Out of each of the furniture pieces, the chair may be the primary one. While most other forms (save the bed) are devised to support objects, the chair supports our human form. The term chair can be viewed here in the most common sense, from stool to throne to further items including a bench or sofa, which should be regarded as extended or connected chairs, and whose character (i.e., whether they are intended for sitting or reclining) is not evidently definitive.
The social history of the chair is as intriguing as its history as a creative craft. The chair is not merely a physical support or an aesthetic object; it historically is a signifier of social status. In the Medieval royal courts there were significant differences between being seated on a chair with arms, or a chair with a back but no arms, or having to utilise a stool. During the past century, a director’s and manager’s chair has been a signifier of superior status, as well as in democratic government meeting the speaker sits on a higher floor.
In a furniture form, the chair encompasses a number of various purposes. There are chairs created to fit man’s age and physical form (the high chair, the wheelchair) and to connotate his standing in society (the executive chair, the throne). From historical days there were chairs used for birth (birth chairs); during the 20th century, there have been chairs used to die in (the electric chair). There are chairs with one, two, three, and four legs, chairs with or without arms, and chairs with or without backs. We can make chairs that can be folded up, chairs on wheels, and chairs on runners.
Modern living has demanded particular chairs in automobiles and aircraft. Each of these chair types have been adapted to conform to differing human uses. Due to its unique connection with man, the chair lives to its full significance only when in use. While it makes no difference to one’s appreciation of a cupboard or a bureau whether there are items inside or not, a chair is really seen best and evaluated by a person sitting on it, because chair and sitter suit one another.

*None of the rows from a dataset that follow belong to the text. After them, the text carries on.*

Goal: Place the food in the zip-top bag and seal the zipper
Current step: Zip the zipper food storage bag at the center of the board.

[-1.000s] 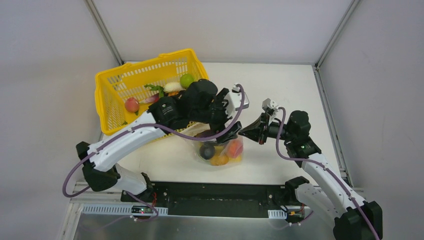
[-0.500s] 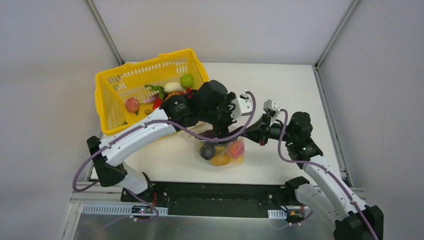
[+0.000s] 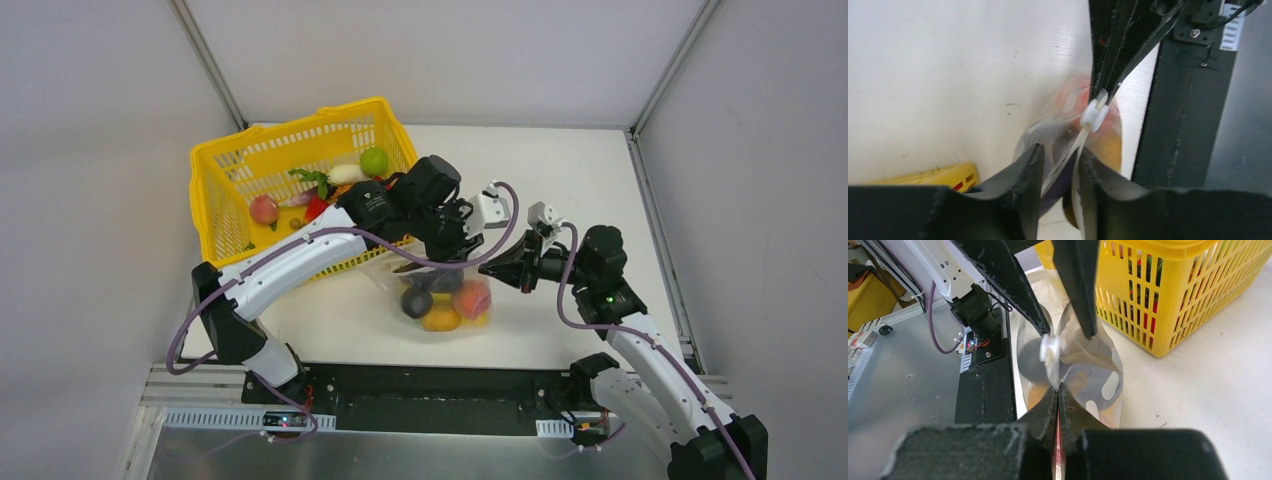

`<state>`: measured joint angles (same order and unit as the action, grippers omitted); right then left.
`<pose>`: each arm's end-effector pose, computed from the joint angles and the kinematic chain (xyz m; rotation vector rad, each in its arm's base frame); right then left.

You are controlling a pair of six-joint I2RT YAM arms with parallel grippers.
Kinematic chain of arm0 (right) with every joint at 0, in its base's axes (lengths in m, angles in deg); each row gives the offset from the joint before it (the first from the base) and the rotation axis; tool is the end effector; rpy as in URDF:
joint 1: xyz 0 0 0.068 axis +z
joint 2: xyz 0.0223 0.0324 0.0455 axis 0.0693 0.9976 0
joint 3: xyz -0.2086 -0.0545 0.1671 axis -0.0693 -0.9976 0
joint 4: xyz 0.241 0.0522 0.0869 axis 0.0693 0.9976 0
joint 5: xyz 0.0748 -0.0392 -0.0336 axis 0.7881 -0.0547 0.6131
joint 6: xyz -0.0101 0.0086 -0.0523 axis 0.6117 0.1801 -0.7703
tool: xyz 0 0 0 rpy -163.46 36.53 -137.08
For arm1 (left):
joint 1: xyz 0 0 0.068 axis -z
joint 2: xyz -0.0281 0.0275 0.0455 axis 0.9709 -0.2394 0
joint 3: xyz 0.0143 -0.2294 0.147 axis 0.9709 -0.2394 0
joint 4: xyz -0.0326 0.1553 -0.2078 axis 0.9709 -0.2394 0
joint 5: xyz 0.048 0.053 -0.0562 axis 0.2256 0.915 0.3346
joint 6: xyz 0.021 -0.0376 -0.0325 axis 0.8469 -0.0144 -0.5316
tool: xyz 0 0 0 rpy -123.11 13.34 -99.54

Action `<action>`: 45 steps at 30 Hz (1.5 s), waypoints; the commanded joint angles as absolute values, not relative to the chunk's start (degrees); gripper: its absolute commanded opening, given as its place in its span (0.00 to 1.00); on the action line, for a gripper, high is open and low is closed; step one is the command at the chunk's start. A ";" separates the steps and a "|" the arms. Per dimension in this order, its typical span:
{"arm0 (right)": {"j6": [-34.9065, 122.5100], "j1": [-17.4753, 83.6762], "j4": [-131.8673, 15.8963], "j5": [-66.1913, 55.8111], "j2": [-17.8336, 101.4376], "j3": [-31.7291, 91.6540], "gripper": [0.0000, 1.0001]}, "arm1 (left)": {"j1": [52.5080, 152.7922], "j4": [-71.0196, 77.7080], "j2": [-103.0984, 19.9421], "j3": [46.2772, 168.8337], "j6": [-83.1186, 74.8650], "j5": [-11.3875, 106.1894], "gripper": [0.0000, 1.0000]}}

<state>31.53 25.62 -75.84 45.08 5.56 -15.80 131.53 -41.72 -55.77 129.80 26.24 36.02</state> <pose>0.1542 0.0936 0.2980 -1.1266 1.1876 0.9848 0.1844 -0.2881 0.3913 1.5303 1.7059 -0.7239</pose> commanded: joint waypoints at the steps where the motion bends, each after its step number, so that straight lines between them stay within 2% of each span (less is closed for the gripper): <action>1: 30.73 25.94 -78.36 46.40 5.09 -15.31 0.00 | 131.41 -42.21 -54.94 130.26 25.92 33.44 0.23; 3: 30.80 25.94 -78.37 46.23 5.27 -15.26 0.00 | 131.43 -41.39 -54.61 129.47 25.53 33.57 0.12; 6: 31.28 25.91 -78.08 45.57 5.19 -14.97 0.00 | 131.35 -41.06 -54.66 129.23 24.52 33.18 0.02; 9: 31.53 25.95 -77.23 44.05 5.02 -14.53 0.13 | 131.47 -40.44 -54.68 129.17 23.33 32.47 0.00; 11: 31.56 25.93 -76.52 43.22 5.32 -14.11 0.34 | 131.44 -39.96 -54.61 129.24 22.50 31.62 0.00; 12: 31.61 25.91 -76.42 43.09 5.61 -13.89 0.39 | 131.49 -39.78 -54.59 129.25 22.29 31.07 0.00; 17: 31.45 25.92 -74.99 44.56 8.46 -11.48 0.48 | 131.55 -38.88 -54.24 128.34 21.98 30.30 0.00; 21: 31.80 26.07 -76.75 44.65 9.95 -11.06 0.48 | 131.53 -39.26 -54.41 128.37 22.07 30.19 0.00; 22: 31.76 26.23 -76.96 45.22 10.36 -10.90 0.45 | 131.56 -39.21 -54.49 128.37 22.04 30.26 0.00; 25: 31.61 26.29 -77.06 46.68 10.73 -10.85 0.31 | 131.59 -39.11 -54.59 128.37 22.11 30.71 0.00; 27: 31.04 26.36 -77.09 46.74 10.56 -11.31 0.12 | 131.54 -39.15 -54.68 128.38 22.19 30.99 0.00; 28: 30.72 26.32 -77.19 46.57 10.49 -11.53 0.10 | 131.59 -39.29 -54.80 128.42 22.31 31.15 0.00; 29: 30.67 26.32 -77.31 46.33 10.33 -11.64 0.10 | 131.55 -39.59 -54.96 128.57 22.37 31.15 0.00; 32: 30.90 26.36 -77.88 45.72 9.32 -12.09 0.31 | 131.52 -40.04 -55.12 128.88 22.70 31.36 0.00; 35: 31.01 26.36 -78.27 44.71 8.56 -12.27 0.33 | 131.57 -40.15 -55.21 129.14 23.06 31.78 0.00; 41: 32.04 26.42 -79.38 46.82 10.20 -11.69 0.15 | 131.52 -40.83 -56.11 130.07 22.83 31.32 0.00; 44: 32.25 26.39 -79.77 46.98 10.64 -11.81 0.00 | 131.55 -40.40 -55.76 129.58 22.51 31.24 0.00; 45: 32.24 26.40 -79.76 46.93 10.61 -11.98 0.00 | 131.52 -39.75 -55.55 129.10 22.35 31.35 0.01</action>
<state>32.06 25.99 -76.43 45.14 10.37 -13.42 131.57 -40.60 -55.86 128.33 22.46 32.11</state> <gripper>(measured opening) 0.021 0.011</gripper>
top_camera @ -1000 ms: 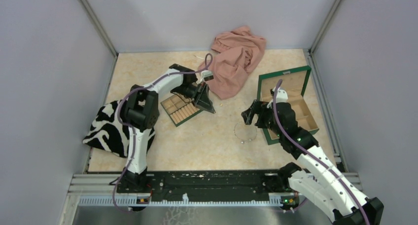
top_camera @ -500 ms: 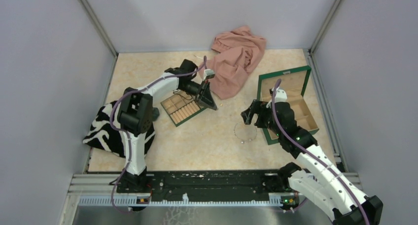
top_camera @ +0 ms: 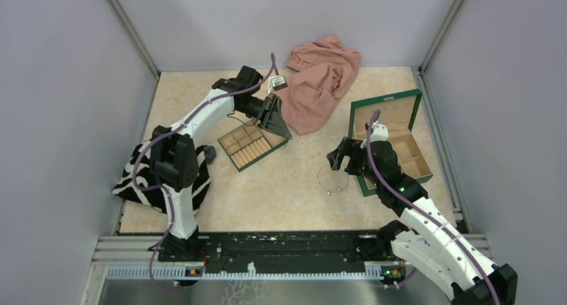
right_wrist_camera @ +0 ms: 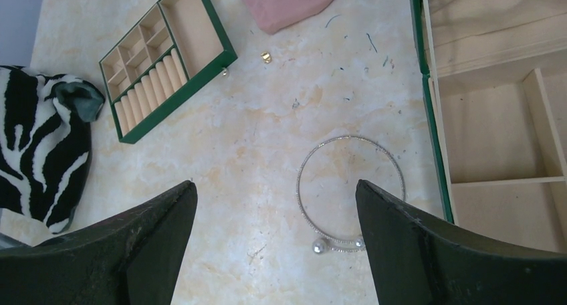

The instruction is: Organize the mixed jewelry

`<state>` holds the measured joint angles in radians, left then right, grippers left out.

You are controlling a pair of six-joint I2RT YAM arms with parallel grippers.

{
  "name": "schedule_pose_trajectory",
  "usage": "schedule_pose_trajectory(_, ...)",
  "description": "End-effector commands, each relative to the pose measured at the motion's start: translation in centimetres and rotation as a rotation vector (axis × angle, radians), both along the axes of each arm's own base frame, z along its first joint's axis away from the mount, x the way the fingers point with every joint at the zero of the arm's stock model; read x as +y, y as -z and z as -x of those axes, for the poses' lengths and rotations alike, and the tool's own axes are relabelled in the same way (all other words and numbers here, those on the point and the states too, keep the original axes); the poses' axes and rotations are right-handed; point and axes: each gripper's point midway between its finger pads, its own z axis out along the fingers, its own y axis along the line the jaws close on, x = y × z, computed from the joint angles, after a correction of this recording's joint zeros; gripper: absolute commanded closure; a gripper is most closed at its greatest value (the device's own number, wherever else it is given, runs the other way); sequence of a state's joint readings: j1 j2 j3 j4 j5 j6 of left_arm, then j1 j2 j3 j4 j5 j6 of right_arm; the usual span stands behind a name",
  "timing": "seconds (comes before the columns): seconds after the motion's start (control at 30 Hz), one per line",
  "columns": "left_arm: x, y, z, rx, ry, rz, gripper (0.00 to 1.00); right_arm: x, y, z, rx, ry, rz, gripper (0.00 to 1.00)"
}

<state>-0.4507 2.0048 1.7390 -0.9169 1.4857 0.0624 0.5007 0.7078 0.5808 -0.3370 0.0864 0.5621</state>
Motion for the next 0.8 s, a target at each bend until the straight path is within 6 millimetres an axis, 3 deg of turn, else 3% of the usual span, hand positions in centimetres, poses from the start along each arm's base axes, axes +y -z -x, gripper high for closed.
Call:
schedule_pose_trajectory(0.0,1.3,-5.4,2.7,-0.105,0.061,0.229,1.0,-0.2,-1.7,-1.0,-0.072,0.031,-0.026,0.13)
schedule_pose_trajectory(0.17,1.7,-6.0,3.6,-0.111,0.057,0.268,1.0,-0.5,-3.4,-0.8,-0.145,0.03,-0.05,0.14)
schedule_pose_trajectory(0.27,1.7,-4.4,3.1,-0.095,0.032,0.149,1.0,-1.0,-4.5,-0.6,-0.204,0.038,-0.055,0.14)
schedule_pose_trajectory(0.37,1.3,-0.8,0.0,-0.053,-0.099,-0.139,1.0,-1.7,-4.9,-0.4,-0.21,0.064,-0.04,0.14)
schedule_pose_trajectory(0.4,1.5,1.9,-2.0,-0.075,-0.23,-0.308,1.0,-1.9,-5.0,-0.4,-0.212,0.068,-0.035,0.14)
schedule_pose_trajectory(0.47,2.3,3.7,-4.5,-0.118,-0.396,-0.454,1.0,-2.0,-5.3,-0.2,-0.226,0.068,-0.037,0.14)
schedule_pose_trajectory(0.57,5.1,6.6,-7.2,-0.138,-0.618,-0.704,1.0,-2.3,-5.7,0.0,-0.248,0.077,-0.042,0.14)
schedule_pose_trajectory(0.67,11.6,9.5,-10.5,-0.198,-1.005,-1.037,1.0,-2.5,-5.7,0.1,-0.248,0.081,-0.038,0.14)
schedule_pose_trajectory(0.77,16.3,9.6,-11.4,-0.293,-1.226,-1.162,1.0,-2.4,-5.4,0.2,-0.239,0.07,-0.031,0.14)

Thus the several areas of a chair are given labels corresponding to the parts of the human parts: arms, legs, feet, back, and seat.
Because the elemental role of a chair is to support your body, its credit is evaluated principally for how suitably it measures up to this practical job. In the design of a chair, the builder is limited for certain static laws and principal measurements. In these rules, however, the chair designer has great freedom.
The history of the chair covers an era of several thousand years. There is evidence of societies that have created distinctive chair types, expressive of the premier object in the areas of skill and aesthetics. Within such peoples, individual mention needs to be made of ancient Egypt and Greece; China; Spain and The Netherlands in the 17th century; England in the 18th century; and France in the 18th century during the reigns of Louis XV and Louis XVI.
Egypt
Two ancient Egyptian chair forms, both the result of skilled scheme, are found from findings made in tombs. The first one of these two is a four-legged chair with a back, the other a folding stool. The iconic Egyptian chair would have four legs crafted akin to those of a chosen animal, a curved seat, and leading to a sloping back supported from vertical stretchers. From this a durable triangular construction was created. There was in our view no significant variation in the construction of Egyptian thrones and chairs for ordinary peasantry. The main variation was in the level of ornamentation, in the selection of costly inlays. The Egyptian folding stool likely was crafted as an easily portable seat for officers. As a camp stool the form persevered until much later points. But the stool also then was designed as the task of a ceremonial seat, its technical task as a folding stool neglected or forgotten. This can already be seen, from as early as 1366–57 BC in two stools, created in ebony with ivory inlay decoration and gold mounts, from the tomb of Tutankhamen. They were in the structure of folding stools but are not able to be folded because the seats are created with wood. The simplistic make of the folding stool, consisting of two frames that rotate on metal bolts and hold a seat of leather or fabric fastened between them, then came again but some time later in the Bronze Age folding chairs of Scandinavia and northern Germany. The best recognised of this form is the folding stool, crafted from ashwood, which is now found at Guldhøj (National Museum in Copenhagen).
Greece and Rome
The iconic Greek chair, the klismos, is recognised not with any ancient fossil still around but in a large amount of pictorial material. The best recognised is the klismos placed on the Hegeso Stele at the Dipylon burial place by Athens (c. 410 BC). This klismos is a chair that had a backward-sloping, curved backboard and four curving legs, only two of those can be visible. These odd legs were understood to be manufactured from bent wood and were thus had huge pressure with the weight of the sitter. The joints joining the legs to the frame of the seat would have had to be therefore super durable and were overtly denoted.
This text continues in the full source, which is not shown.